Caminhos cruzados
Caminhos cruzados
Os caminhos dos dois filmes em língua estrangeira mais hypados do momento nos Estados Unidos estão cruzados. O italiano A Vida É Bela não pôde concorrer aos Globos de Ouro, mas seu diretor e ator principal, Roberto Benigni, foi chamado para a estratégica posição de apresentador. Ele também acaba de ser indicado ao prêmio de melhor diretor do Directors Guild of America , a associação de profissionais da categoria, por seu filme sobre o Holocausto.
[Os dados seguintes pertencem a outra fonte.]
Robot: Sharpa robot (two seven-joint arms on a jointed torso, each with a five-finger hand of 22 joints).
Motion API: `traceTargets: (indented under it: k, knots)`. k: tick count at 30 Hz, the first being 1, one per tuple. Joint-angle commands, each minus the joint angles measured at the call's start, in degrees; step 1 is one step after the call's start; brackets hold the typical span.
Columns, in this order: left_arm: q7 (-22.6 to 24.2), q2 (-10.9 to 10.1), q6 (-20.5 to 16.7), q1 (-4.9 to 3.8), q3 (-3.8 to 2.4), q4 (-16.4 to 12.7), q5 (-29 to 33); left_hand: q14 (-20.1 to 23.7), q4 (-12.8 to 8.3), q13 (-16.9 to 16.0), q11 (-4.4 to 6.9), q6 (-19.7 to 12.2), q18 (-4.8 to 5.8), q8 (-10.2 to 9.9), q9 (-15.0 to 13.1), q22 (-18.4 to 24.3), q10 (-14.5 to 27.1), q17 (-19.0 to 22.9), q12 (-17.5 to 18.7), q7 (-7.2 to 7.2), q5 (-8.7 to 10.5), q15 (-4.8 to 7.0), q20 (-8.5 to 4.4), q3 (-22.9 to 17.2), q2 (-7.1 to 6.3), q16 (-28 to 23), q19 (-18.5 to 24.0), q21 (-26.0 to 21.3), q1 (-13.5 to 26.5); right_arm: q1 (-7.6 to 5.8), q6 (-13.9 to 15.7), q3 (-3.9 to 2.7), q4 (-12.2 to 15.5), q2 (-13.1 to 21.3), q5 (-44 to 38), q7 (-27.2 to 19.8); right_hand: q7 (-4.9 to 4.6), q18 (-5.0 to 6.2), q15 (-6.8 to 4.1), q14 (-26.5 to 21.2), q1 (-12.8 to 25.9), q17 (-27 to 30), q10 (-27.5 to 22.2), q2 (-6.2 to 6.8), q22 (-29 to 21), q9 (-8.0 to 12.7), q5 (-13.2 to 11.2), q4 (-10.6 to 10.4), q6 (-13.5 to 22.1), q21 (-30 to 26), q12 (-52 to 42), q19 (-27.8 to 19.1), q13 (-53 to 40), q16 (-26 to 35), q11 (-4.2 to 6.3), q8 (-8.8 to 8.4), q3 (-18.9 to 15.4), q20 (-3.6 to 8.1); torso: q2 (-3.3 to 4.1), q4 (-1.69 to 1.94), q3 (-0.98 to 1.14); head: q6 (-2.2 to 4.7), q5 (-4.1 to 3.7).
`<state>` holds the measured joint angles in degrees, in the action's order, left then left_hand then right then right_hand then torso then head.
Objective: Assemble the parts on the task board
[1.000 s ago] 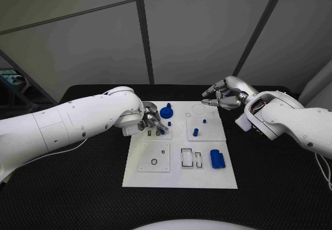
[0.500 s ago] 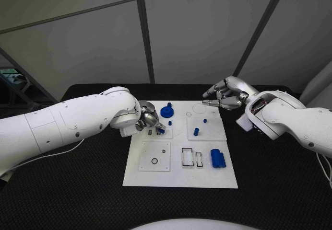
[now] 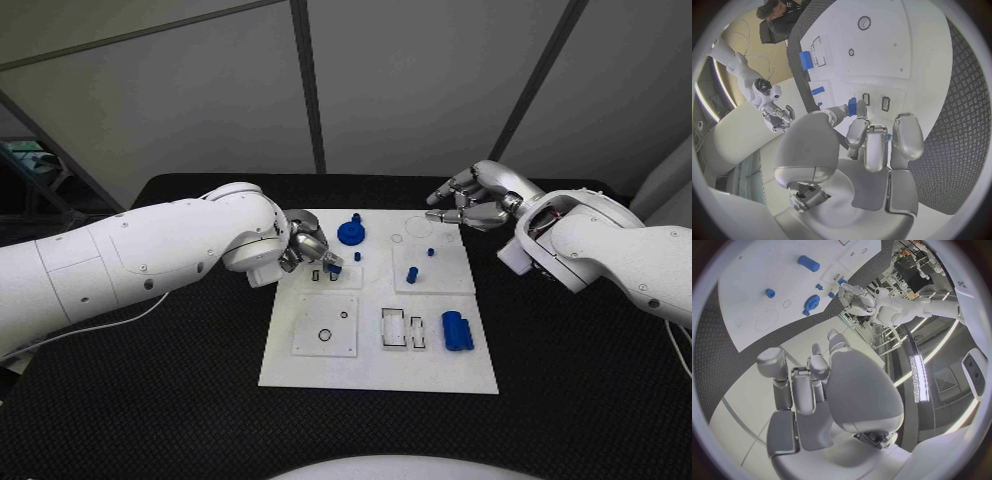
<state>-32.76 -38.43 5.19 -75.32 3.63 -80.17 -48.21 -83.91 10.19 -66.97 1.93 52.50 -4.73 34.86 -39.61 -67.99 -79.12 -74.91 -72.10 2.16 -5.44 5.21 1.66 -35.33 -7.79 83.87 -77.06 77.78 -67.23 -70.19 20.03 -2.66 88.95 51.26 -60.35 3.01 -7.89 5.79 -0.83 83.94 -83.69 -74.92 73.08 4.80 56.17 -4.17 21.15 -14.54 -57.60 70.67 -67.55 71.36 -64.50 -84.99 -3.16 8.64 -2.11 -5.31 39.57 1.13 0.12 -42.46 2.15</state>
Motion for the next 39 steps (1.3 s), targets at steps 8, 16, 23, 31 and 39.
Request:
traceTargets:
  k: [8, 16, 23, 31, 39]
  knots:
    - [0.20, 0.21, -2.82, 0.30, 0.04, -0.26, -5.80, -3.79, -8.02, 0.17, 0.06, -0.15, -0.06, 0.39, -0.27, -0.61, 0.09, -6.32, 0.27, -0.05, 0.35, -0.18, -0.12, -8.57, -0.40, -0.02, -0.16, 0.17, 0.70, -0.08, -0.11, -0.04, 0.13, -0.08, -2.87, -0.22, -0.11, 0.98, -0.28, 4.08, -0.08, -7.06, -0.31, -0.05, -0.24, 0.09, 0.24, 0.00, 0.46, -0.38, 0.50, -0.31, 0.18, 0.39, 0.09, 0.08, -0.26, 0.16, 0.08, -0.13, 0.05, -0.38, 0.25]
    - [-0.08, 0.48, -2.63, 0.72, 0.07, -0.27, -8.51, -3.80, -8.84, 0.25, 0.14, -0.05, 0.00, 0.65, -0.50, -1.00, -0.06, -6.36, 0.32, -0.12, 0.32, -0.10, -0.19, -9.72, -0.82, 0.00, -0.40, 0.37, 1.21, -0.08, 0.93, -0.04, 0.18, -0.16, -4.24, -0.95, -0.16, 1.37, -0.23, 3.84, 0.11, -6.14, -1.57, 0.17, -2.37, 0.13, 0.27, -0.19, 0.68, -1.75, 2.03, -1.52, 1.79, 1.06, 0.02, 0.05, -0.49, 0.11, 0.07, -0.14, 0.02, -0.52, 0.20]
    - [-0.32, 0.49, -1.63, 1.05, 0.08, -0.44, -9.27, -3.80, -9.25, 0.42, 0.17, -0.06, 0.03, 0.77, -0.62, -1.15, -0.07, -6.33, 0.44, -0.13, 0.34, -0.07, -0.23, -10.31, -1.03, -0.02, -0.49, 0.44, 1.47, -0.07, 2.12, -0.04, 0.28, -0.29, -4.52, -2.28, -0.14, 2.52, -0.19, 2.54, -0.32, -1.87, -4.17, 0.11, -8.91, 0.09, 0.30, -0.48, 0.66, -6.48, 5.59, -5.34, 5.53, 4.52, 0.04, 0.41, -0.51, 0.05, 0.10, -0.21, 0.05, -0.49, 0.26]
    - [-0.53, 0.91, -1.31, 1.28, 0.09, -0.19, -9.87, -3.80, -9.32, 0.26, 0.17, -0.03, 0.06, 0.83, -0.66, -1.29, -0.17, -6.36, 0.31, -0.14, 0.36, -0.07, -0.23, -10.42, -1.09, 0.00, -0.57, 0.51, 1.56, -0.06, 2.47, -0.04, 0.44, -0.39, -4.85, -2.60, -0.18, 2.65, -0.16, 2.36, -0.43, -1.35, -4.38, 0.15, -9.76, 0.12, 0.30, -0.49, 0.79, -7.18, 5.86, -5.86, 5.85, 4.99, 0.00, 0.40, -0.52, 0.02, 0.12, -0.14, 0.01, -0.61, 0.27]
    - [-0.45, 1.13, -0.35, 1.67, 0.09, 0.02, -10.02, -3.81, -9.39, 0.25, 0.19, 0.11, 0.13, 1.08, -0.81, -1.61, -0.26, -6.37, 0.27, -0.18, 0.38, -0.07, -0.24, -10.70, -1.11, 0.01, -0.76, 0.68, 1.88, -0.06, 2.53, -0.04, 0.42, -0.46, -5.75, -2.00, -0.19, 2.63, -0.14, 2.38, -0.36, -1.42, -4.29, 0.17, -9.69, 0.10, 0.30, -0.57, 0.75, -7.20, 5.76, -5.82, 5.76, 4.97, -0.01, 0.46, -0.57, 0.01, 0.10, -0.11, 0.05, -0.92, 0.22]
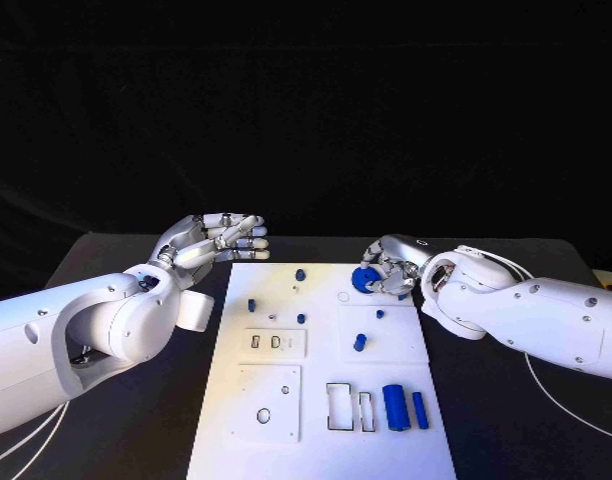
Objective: Assemble the parts on the task board
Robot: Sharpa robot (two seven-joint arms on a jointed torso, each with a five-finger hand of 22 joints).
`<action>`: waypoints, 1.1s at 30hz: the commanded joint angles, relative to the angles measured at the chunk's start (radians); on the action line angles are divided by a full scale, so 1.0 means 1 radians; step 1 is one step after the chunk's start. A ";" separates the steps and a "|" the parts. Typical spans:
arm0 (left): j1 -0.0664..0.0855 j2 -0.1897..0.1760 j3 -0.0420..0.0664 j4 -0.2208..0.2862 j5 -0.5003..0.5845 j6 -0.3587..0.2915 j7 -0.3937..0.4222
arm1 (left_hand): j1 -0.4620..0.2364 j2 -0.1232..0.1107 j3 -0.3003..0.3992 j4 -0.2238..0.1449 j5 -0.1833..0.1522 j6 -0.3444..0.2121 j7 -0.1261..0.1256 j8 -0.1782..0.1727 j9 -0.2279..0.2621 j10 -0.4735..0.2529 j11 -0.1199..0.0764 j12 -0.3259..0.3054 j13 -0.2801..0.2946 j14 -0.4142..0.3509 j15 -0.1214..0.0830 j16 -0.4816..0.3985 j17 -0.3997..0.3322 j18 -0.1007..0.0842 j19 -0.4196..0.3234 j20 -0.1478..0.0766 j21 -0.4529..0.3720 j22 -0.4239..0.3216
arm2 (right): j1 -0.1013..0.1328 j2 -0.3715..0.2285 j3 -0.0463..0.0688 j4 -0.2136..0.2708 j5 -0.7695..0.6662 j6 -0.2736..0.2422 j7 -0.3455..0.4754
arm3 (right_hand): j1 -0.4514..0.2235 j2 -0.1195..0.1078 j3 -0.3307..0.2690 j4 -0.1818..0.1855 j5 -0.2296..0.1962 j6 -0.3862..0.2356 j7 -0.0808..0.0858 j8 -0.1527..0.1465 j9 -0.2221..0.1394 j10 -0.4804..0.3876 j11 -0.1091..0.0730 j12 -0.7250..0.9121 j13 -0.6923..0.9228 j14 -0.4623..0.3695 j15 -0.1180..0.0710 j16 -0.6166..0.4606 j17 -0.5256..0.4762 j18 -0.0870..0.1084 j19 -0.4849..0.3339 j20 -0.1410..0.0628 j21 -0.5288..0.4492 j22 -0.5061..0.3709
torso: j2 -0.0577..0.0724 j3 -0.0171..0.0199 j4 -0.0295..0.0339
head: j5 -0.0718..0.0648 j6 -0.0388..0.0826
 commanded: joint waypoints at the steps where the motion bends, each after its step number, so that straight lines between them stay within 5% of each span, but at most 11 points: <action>1: 0.001 0.001 0.001 0.001 0.001 0.020 0.004 | 0.000 0.004 0.006 0.002 -0.006 -0.005 0.019 -0.005 0.000 0.002 0.007 -0.003 0.002 -0.007 0.000 -0.006 0.002 0.012 0.002 0.003 0.006 -0.001 | 0.001 -0.003 0.001 0.027 -0.058 -0.097 0.031 | -0.015 0.008 0.009 -0.001 0.005 0.059 -0.036 0.049 0.025 0.011 0.000 0.005 0.029 0.100 -0.010 0.006 0.244 -0.007 0.025 -0.008 0.005 0.154 | -0.001 -0.0007 0.0004 | 0.002 0.003; 11: 0.001 0.004 0.001 0.000 0.001 0.023 0.001 | 0.000 0.004 0.007 0.002 -0.006 -0.005 0.019 -0.006 0.000 0.002 0.007 -0.004 0.002 -0.007 0.000 -0.006 0.002 0.012 0.002 0.003 0.006 -0.001 | 0.012 0.051 0.002 0.082 -0.163 -0.152 0.011 | -0.028 0.000 0.022 -0.005 0.006 0.056 -0.036 0.050 0.027 0.013 -0.001 0.007 0.032 0.101 -0.011 0.007 0.247 -0.009 0.031 -0.011 0.010 0.162 | 0.000 -0.0018 0.0008 | 0.003 0.010; 22: 0.002 0.007 0.001 0.002 0.001 0.023 0.002 | 0.002 0.005 0.009 0.002 -0.006 -0.006 0.019 -0.006 0.000 0.002 0.007 -0.005 0.002 -0.008 0.000 -0.007 0.003 0.012 0.001 0.003 0.006 -0.001 | -0.002 0.162 -0.003 0.035 -0.204 -0.145 -0.018 | -0.045 -0.008 0.038 -0.009 -0.006 0.041 -0.031 0.041 0.025 0.011 0.002 0.003 0.029 0.101 -0.009 0.007 0.246 -0.008 0.027 -0.010 0.007 0.158 | 0.004 -0.0019 0.0045 | 0.006 0.008; 33: 0.002 0.011 0.001 0.003 0.001 0.021 0.005 | 0.002 0.005 0.010 0.002 -0.006 -0.006 0.019 -0.006 0.000 0.002 0.007 -0.005 0.002 -0.008 0.000 -0.007 0.004 0.012 0.001 0.003 0.006 -0.001 | -0.039 0.237 -0.006 -0.021 -0.200 -0.122 -0.006 | -0.053 -0.010 0.042 -0.009 -0.011 0.035 -0.029 0.037 0.024 0.010 0.005 0.002 0.028 0.100 -0.007 0.006 0.245 -0.007 0.026 -0.009 0.005 0.157 | 0.003 0.0001 0.0001 | 0.014 0.002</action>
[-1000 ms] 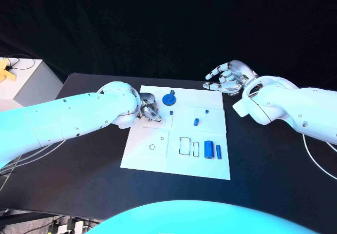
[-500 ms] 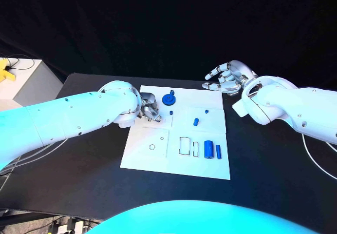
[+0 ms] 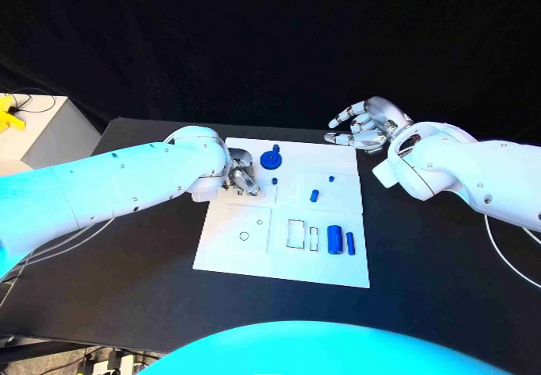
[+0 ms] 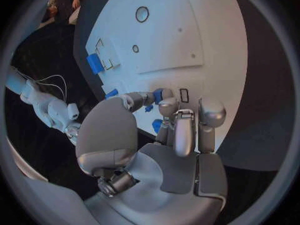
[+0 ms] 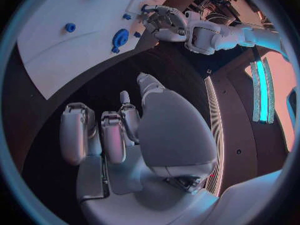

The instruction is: Assemble the parts on the task board

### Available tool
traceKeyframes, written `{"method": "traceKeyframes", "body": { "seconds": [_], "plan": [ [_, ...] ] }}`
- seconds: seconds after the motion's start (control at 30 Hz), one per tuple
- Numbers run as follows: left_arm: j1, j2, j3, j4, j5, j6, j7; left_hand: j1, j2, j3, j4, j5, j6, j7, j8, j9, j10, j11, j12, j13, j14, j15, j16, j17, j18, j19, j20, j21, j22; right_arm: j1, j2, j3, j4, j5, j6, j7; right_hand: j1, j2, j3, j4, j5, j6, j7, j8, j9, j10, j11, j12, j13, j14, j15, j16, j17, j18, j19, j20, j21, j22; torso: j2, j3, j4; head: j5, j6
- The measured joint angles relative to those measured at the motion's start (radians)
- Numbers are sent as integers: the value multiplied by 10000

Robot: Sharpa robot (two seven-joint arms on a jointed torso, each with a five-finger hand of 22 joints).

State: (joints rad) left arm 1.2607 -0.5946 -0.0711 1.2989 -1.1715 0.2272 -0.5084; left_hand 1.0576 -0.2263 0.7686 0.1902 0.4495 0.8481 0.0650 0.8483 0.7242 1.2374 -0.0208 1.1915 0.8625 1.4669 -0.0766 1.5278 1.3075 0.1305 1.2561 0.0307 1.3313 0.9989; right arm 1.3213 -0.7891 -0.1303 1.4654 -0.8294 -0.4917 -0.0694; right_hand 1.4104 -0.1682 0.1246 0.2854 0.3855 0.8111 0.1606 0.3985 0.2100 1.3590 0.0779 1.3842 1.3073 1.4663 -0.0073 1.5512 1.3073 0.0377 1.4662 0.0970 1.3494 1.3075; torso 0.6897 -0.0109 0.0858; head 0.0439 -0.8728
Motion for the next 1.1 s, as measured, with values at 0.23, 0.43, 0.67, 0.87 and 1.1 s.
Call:
{"method": "traceKeyframes", "body": {
  "seconds": [0.23,0.43,0.67,0.87,1.1],
  "plan": [
    [2,87,-2,-101,-49,22,-20,-64,66,0,0,-2,137,-63,-65,10,35,35,-55,-148,0,1,0,0,0,0,0,0,0,0,-4,0,1,0,4,-1,-52,-28,0,0,0,0,0,0,1,0,0,0,8,0,0,0,0,0,0,0,0,-1,0,-4,3,-12,0],
    [-5,96,-6,-119,-80,-53,-18,-195,198,-89,-89,-77,150,-122,-106,38,24,36,-250,-405,0,1,0,0,-1,0,0,0,-56,-2,-13,0,5,0,6,-1,-52,-29,0,0,0,0,0,0,1,-37,37,0,7,0,0,0,0,0,0,0,0,-1,1,-15,4,-17,0],
    [-16,62,-11,-100,-99,-206,5,-514,67,-321,-321,-139,-84,-174,-184,140,-373,-41,-532,-824,-1,1,-1,0,-1,-114,37,-195,-323,-5,-23,0,6,0,8,-1,-52,-29,0,0,0,-18,18,0,1,-37,37,0,7,0,0,0,0,0,0,0,-41,3,3,-23,12,-27,0],
    [-23,22,-13,-71,-114,-294,13,-795,-107,-269,-742,-139,-50,-212,-319,85,-423,-91,-462,-732,-1,1,0,0,-1,-114,37,-236,-347,-10,-26,0,6,0,8,-1,-52,-29,-1,1,0,-34,34,0,2,-37,37,0,5,0,0,0,0,0,0,0,-48,6,5,-26,12,-28,0],
    [-27,-33,-9,-29,-120,-361,35,-816,-109,-738,-619,-130,46,-188,-437,5,-424,-94,-415,-665,-1,1,-1,0,-1,-114,38,-236,-358,-24,-34,-1,3,0,8,1,-52,-29,-1,1,0,-34,34,0,2,-73,2,-42,4,0,0,-39,0,0,0,0,-97,6,7,-26,12,-28,0]
  ]
}}
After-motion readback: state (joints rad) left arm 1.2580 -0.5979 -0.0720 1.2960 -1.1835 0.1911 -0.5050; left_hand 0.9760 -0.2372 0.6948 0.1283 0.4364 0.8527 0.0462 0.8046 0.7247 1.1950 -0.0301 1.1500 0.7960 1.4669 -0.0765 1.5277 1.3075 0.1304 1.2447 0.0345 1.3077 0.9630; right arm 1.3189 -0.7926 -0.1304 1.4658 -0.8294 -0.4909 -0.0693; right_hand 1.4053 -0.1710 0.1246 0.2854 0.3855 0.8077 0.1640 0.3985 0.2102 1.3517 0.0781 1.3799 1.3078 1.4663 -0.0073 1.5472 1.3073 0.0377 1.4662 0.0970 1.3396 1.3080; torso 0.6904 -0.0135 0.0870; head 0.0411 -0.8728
Já o brasileiro Central do Brasil, que levou o Globo de Ouro de melhor filme estrangeiro e pode até concorrer ao Oscar de melhor filme (a categoria principal da premiação), foi apresentado no Simon Wiesenthal Museum of Tolerance, mesmo não tendo nada a ver com o extermínio de judeus durante a 2ª Guerra Mundial. O rabino Marvin Hier disse ao colunista Amy Archerd, da Variety: É uma história pouco comum de coragem e fé. E trata-se de uma obrigação do museu mostrar preocupação com injustiças e tragédias de outros povos não-judeus. É um filme sobre fé.
Prêmio de diretor
A 2ª Guerra Mundial está com tudo em Hollywood. Entre os cinco indicados aos prêmios do Directors Guild of America, a associação de diretores de cinema dos Estados Unidos, três fizeram filmes sobre o tema: Roberto Benigni com A Vida É Bela, Terrence Malick com Além da Linha Vermelha e Steven Spielberg com O Resgate do Soldado Ryan. Os outros indicados foram Peter Weir, por O Show de Turman e John Madden, por Shakespeare in Love. A única surpresa foi a indicação do diretor italiano, que não é muito conhecido nos Estados Unidos por seu trabalho atrás das câmeras - apesar de ter dirigido seis filmes e meio, disse ele em entrevista à Variety, por conta de um trabalho conjunto com Massimo Troisi. A vaga de Benigni devia ter sido de Shekhar Kapur, o indiano que dirigiu Elizabeth. O prêmio é importante porque antecipa o ganhador do Oscar de melhor diretor. Em todos os tempos, apenas quatro vezes o escolhido nas duas premiações não foi o mesmo. Os prêmios do Directors Guild of America vão ser entregues em 6 de março, em Los Angeles, na Califórnia.
CD do papa
O papa é pop. E artista da Sony Classical. O selo e a Rádio Vaticana vão lançar juntos Abba Pater, o primeiro CD que mistura orações e cantos do papa João Paulo II. O disco, que chega às lojas de todo o mundo antes da Páscoa, vai reunir composições e arranjos da música contemporânea world music, por exemplo) com transmissões feitas pelo papa no rádio nos últimos 20 anos. Vai ser produzido também um videoclipe (!) com o líder da Igreja Católica, para a canção Pater Noster (Pai Nosso). O vídeo vai estar disponível em meados de fevereiro nos sites do Vaticano e da Sony Classical.. O álbum vai comemorar o Jubileu de 2 mil anos da Igreja Católica, assim como os 20 anos de papado de João Paulo II. O CD, com 11 faixas, tem gravações em latim, italiano, francês, inglês e espanhol.